— ACTION ITEM —
Transcribe exactly the portion of the listing below that runs from the line containing "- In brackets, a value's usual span" through its last line.

— SOURCE DATA —

'''

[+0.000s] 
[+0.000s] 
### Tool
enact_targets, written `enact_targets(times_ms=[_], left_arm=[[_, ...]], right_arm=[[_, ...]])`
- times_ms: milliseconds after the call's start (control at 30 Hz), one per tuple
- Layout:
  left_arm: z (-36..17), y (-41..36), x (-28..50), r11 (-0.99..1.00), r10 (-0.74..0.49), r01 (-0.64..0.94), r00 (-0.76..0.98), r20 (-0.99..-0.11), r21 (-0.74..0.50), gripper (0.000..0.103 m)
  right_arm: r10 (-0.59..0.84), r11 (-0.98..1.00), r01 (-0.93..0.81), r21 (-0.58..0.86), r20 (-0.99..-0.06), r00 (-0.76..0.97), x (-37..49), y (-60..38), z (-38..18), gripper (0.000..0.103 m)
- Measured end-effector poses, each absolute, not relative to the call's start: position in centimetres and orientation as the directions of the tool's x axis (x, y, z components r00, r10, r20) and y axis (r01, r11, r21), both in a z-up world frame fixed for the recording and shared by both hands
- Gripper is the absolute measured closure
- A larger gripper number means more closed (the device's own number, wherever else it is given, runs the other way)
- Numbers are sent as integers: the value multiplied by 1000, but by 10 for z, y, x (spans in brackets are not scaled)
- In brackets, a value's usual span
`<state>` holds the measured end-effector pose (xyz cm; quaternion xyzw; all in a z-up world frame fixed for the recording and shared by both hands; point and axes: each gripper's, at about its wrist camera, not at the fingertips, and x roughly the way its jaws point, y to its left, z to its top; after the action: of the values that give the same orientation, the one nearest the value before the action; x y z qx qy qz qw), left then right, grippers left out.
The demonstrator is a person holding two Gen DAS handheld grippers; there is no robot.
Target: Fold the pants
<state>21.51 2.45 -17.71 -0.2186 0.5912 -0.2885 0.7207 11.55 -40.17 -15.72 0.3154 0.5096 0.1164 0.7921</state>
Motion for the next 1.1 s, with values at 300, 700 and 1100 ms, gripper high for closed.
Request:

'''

— TASK RESULT —
- In brackets, a value's usual span
`<state>` holds the measured end-effector pose (xyz cm; quaternion xyzw; all in a z-up world frame fixed for the recording and shared by both hands; point and axes: each gripper's, at about its wrist camera, not at the fingertips, and x roughly the way its jaws point, y to its left, z to its top; after the action: of the values that give the same orientation, the one nearest the value before the action; x y z qx qy qz qw), left then right, grippers left out.
The demonstrator is a person holding two Gen DAS handheld grippers; there is no robot.
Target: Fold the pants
<state>21.51 2.45 -17.71 -0.2186 0.5912 -0.2885 0.7207 11.55 -40.17 -15.72 0.3154 0.5096 0.1164 0.7921</state>
Motion for the next 1.1 s, with values at 300, 700 and 1100 ms, gripper high for closed.
Request:

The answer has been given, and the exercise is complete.